The findings take researchers a step closer to knowing whether a blood test can be used to diagnose and measure progression of the disease.

There is no cure, long-term treatment or prevention for Alzheimer's disease. It is currently diagnosed using methods including memory tests and brain scans, but a definitive diagnosis can only be given at post mortem.

This five-year project based at the Institute of Psychiatry, King's College London, and funded by the Alzheimer's Research Trust, used a cutting-edge process known as proteomics to identify proteins increased in the blood of Alzheimer's patients but not in a control group of healthy older people. Two of these proteins were confirmed as markers for the disease through blood tests carried out on 500 Alzheimer's patients in the UK.

Lead researcher Simon Lovestone, Professor of Old Age Psychiatry at the Institute of Psychiatry, said, 'This is certainly an exciting development in the battle against Alzheimer's. It is a devastating disease and we currently have problems diagnosing it and measuring its progression in patients. We need to find new methods of diagnosing Alzheimer's early to help get treatments to patients when they might most benefit. Further research is now needed to establish if a simple, accurate blood test for Alzheimer's can become a reality.'


Rebecca Wood, Chief Executive of the Alzheimer's Research Trust, added, 'We are delighted to be funding what could be a breakthrough study in the diagnosis of Alzheimer's.

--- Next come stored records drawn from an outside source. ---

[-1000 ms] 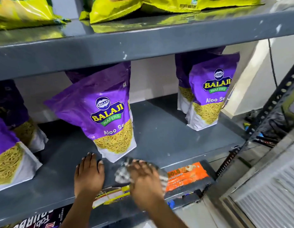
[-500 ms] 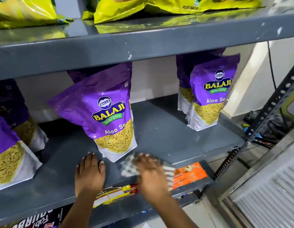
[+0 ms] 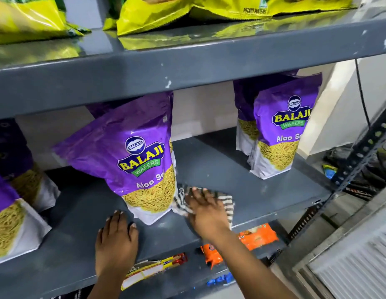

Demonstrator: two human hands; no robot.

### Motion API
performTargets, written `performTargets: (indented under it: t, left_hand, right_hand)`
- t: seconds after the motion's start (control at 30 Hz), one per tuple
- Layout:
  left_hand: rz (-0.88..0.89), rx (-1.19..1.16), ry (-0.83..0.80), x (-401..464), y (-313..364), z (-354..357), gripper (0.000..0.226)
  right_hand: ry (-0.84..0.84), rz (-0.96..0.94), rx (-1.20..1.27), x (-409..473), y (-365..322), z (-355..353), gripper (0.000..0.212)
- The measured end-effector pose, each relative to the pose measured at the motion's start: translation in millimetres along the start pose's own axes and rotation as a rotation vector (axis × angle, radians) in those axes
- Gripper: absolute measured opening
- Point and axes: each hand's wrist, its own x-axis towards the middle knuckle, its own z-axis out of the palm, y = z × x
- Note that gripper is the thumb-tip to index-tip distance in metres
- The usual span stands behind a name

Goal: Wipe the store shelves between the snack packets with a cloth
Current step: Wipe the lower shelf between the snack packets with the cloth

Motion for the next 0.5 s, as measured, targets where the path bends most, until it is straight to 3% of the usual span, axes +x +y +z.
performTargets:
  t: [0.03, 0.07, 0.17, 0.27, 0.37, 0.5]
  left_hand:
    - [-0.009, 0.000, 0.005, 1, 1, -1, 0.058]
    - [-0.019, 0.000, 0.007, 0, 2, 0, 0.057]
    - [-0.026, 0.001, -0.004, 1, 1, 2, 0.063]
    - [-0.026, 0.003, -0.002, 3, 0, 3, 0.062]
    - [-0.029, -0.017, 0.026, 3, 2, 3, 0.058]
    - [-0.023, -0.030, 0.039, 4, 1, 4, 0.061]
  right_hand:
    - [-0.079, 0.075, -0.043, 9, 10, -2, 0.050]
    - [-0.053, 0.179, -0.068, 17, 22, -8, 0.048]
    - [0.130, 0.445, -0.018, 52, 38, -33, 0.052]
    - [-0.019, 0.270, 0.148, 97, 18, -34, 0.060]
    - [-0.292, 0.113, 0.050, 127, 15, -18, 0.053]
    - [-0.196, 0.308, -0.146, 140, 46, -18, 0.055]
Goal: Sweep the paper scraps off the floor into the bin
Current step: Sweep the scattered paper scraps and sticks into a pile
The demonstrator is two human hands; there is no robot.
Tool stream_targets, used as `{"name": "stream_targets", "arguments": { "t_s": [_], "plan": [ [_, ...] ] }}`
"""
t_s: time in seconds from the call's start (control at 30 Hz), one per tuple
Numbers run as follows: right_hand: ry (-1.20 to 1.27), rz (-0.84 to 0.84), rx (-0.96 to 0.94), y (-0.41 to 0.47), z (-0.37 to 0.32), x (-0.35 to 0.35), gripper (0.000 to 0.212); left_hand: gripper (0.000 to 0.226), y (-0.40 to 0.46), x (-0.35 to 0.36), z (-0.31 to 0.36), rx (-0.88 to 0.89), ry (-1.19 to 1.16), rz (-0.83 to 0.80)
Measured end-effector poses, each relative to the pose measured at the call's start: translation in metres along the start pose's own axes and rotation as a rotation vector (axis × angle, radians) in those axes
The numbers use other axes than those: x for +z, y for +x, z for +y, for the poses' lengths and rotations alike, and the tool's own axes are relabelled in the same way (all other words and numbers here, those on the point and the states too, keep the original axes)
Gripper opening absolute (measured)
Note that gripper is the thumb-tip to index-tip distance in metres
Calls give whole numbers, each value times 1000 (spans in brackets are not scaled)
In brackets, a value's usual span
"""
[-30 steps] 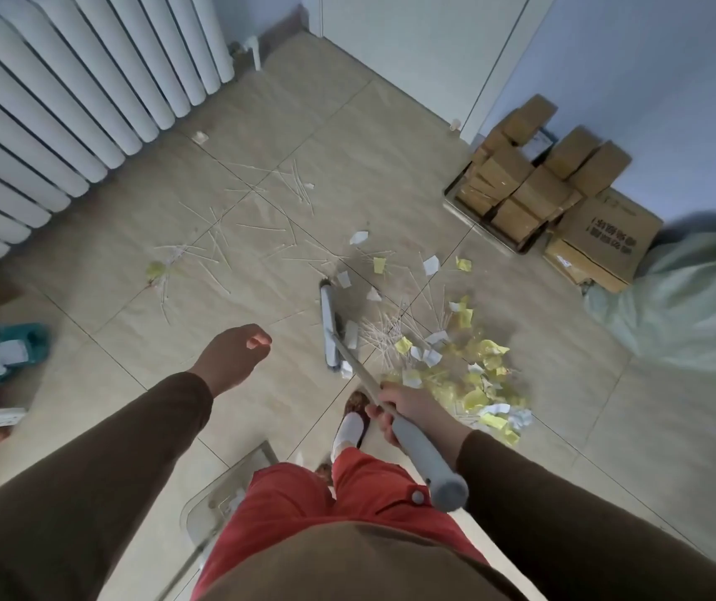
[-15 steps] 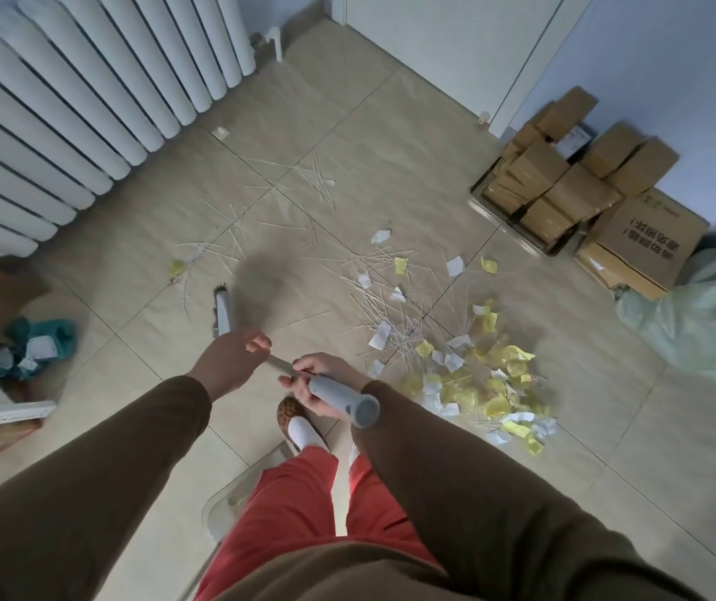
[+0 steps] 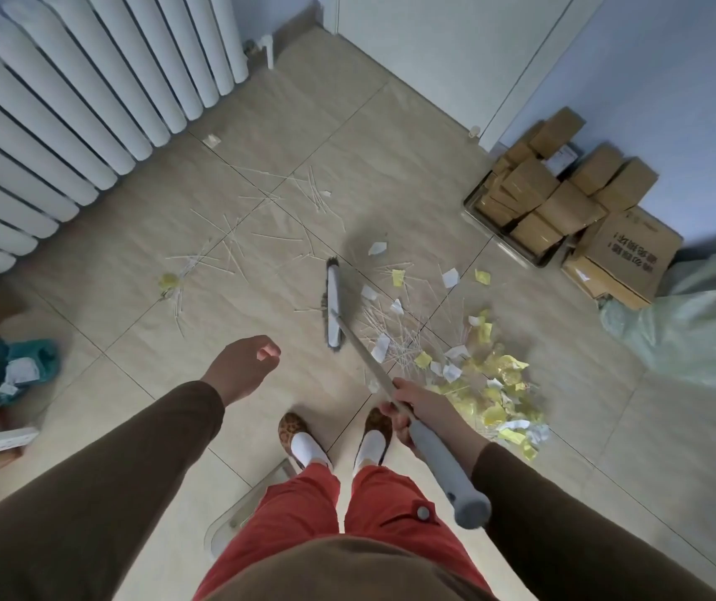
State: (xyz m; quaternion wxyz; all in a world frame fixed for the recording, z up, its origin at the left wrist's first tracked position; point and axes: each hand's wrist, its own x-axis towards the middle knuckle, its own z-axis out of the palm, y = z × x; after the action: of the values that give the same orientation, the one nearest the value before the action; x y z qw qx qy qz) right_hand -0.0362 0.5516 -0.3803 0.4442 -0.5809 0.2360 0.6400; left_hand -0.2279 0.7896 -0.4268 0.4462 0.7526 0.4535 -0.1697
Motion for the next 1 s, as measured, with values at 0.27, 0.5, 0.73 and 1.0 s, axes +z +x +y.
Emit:
{"name": "stream_targets", "arguments": {
  "t_s": [0.27,0.5,0.73,1.0],
  "plan": [
    [45,-253,49,-21,-1,55,43,20,20,-47,-12,16,5,13],
    [-390,-407,133,25,-31,137,24,16,39,-93,-25,-14,13,49],
    [-489,-473,440,103,-72,247,15,21,63,-155,-41,-105,28,132],
    [-269,-438,313,143,-130,320,18,19,79,-191,-63,-161,72,238]
  ]
}}
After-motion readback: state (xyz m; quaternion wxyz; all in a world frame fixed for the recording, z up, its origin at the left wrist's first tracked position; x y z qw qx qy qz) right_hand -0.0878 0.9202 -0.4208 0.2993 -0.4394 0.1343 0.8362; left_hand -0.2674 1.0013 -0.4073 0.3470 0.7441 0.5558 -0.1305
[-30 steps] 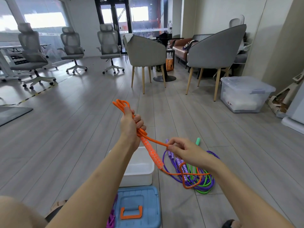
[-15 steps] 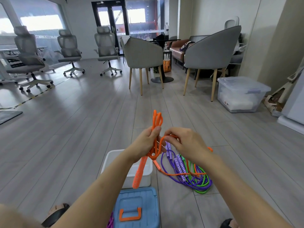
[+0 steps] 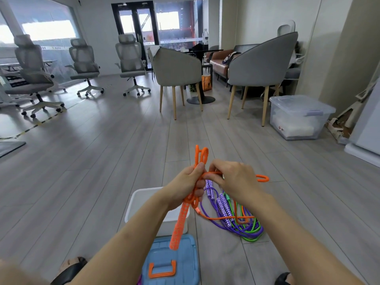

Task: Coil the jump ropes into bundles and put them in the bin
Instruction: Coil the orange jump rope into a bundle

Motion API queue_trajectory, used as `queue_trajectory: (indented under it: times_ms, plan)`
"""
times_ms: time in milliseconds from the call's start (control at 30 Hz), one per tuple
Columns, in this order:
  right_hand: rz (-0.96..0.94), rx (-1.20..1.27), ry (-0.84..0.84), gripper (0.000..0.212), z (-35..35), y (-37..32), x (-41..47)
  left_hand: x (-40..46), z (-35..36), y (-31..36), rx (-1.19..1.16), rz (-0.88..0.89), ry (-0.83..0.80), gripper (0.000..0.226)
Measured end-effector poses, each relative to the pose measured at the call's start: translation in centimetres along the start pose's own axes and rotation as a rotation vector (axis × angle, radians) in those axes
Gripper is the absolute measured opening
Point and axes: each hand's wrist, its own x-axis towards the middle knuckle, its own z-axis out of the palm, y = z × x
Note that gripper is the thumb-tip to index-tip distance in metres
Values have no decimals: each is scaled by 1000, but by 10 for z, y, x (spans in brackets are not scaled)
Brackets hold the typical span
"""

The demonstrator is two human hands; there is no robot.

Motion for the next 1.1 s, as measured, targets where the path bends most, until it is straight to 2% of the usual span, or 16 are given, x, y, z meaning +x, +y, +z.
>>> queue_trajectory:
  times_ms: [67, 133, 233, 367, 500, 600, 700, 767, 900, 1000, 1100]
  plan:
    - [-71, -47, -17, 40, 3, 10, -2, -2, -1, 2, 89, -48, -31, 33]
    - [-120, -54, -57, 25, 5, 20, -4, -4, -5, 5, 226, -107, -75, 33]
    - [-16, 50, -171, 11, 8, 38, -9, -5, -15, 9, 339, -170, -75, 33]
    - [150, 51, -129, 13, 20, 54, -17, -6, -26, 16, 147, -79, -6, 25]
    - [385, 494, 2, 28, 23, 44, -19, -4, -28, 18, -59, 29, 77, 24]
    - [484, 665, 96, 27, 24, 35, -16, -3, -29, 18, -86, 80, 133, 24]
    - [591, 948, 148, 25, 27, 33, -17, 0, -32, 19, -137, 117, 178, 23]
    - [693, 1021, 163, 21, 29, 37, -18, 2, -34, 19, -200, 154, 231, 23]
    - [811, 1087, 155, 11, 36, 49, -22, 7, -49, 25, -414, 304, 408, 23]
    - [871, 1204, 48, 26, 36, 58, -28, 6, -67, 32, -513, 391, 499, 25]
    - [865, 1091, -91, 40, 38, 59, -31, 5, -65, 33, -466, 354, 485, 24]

The Alzheimer's Research Trust is committed to furthering our understanding of the disease and improving the quality of life for the 750,000 people affected by dementia in the UK, a figure that will double in the next 20 years. World-class research such as this will move us further toward that goal. The Government also needs to make Alzheimer's funding a priority so that we can continue to push through the urgent research that is needed.'

Proteomics refers to the analysis of proteins and was used by researchers to measure proteins that change during the development of Alzheimer's. The research was carried out in collaboration with Proteome Sciences plc, to identify the biomarkers in blood.

This release was issued by The Alzheimer's Research Trust.

The Alzheimer's Research Trust is the leading UK research charity for Alzheimer's disease and related dementias, it is dedicated to funding and encouraging the very best UK-led research. With no government funding, the Alzheimer's Research Trust relies on public donations to fund its research. The Alzheimer's Research Trust provides free information on Alzheimer's disease and other related dementias: phone 01223 843899 or visit

The study was part-funded by the European Commission through the InnoMed Project.

Proteome Sciences plc, a global leader in applied proteomics, has its UK laboratory at the Institute of Psychiatry, King's College London.

The Institute of Psychiatry is part of King's College London and closely affiliated to the South London and Maudsley NHS Trust. The Institute is a world-renowned centre for treatment, research and training in psychiatry and mental health.